México crea Comisión de la Verdad para investigar abusos entre 1965 y 1990

Martín Aguilar

México pretende hacer justicia sobre uno de los periodos más negros de su historia: 25 años de la segunda mitad del siglo XX en los que los cuerpos policiales y militares torturaron, asesinaron y desaparecieron a cientos de personas.

 

El Presidente Andrés Manuel López Obrador firmó el sábado un decreto para crear una Comisión de la Verdad que investigue los abusos y violaciones graves a los derechos humanos que tuvieron lugar entre 1965 y 1990 con el fin de hacer justicia por esos crímenes, buscar a las personas que todavía siguen desaparecidas de esa época —en torno al millar— y reparar a las víctimas.

 

Así lo indicó Alejandro Encinas, subsecretario de Derechos Humanos, durante un acto con motivo del 53er aniversario de la matanza de estudiantes de Tlatelolco, el 2 de octubre de 1968 una de las acciones represivas más brutales del Gobierno mexicano ocurrida en vísperas de que la capital del país albergara los Juegos Olímpicos.

 

A más de medio siglo, todavía se desconoce el número real de muertos.

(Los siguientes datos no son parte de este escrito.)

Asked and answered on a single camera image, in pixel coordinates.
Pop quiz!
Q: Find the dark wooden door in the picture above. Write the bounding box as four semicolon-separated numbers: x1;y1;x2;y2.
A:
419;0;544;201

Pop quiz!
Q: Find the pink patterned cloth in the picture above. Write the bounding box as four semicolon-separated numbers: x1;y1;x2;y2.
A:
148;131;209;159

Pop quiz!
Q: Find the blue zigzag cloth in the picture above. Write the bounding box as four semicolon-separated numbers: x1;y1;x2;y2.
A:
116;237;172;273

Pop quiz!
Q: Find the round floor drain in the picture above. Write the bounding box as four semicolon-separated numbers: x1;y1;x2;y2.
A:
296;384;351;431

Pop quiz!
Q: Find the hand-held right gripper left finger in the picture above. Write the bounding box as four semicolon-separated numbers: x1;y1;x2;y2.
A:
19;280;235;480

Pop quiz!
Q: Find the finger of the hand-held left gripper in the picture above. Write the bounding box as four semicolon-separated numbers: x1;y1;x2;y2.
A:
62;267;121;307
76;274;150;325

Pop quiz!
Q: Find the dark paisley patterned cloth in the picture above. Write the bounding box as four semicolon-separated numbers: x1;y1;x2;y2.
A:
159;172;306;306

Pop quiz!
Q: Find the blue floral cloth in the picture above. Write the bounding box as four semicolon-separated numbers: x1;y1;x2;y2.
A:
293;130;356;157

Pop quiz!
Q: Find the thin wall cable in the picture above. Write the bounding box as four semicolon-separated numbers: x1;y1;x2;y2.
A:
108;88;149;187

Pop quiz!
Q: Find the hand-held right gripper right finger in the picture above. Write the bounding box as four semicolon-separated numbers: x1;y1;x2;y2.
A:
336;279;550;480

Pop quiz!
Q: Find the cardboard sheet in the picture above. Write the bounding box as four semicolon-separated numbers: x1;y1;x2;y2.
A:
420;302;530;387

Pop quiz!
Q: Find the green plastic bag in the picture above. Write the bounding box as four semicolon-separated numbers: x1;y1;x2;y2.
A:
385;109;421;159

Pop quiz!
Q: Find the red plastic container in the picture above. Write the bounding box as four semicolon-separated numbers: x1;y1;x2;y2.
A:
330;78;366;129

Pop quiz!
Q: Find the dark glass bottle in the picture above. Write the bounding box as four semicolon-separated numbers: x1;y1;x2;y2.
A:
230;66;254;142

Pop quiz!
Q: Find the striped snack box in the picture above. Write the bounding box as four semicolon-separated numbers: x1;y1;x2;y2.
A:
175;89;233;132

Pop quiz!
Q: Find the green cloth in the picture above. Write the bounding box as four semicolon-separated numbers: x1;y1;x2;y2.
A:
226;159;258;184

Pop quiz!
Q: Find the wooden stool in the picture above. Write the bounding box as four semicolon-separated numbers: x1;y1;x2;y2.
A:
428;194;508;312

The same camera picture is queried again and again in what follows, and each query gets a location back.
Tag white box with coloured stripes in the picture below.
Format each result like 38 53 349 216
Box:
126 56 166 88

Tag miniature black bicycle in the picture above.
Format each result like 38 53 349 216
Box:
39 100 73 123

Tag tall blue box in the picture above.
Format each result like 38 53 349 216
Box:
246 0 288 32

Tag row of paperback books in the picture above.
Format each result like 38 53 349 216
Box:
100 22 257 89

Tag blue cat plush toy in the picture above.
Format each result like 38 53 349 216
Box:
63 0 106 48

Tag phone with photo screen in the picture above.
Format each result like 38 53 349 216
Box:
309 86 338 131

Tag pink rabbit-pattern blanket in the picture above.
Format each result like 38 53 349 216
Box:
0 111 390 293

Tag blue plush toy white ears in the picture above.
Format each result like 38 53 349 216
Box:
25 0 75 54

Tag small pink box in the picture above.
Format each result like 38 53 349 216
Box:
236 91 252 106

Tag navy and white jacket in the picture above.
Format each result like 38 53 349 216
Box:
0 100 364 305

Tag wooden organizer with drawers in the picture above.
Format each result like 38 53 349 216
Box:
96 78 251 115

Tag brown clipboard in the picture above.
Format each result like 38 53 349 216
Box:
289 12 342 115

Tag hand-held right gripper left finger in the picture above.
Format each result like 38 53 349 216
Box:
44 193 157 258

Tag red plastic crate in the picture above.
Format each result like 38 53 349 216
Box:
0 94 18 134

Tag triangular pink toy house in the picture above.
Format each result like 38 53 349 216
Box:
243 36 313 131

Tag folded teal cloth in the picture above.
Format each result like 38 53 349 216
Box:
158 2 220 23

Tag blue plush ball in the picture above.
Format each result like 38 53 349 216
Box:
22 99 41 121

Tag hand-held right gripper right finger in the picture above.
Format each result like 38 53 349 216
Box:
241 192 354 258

La cifra oficial fue de 30, pero pudieron rondar los 350 según una investigación posterior. En los hospitales se reportaron 53 heridos graves y se calcula que dos mil personas fueron detenidas ese día.

 

Durante el evento también se presentó un proyecto para la reconversión de uno de los principales centros de tortura de la capital, la antigua Dirección General de Policía y Tránsito, en un lugar para la memoria.

 

Al llegar al poder en diciembre de 2018, el Presidente López Obrador se comprometió a reconvertir los centros de tortura del pasado en memoriales para dar a conocer la historia y evitar que se repitiera. Uno de ellos ya abrió sus puertas con exposiciones y otros están por venir.

 

Todas esas instalaciones, explicó Felix Hernández, un dirigente estudiantil en 1968, competían para ver dónde el trato era "más eficaz para destruir voluntades y sembrar terror".

 

Los sótanos que ahora se quieren recuperar en Tlaxcoaque, al sur de Zócalo capitalino y que significa "lugar donde se miran las serpientes", fueron en su momento la sede del servicio secreto mexicano, recordó el periodista José Reveles, "que en los años 50 incluso fueron contratados por Batista —el dictador cubano— para matar al entonces líder revolucionario Fidel Castro".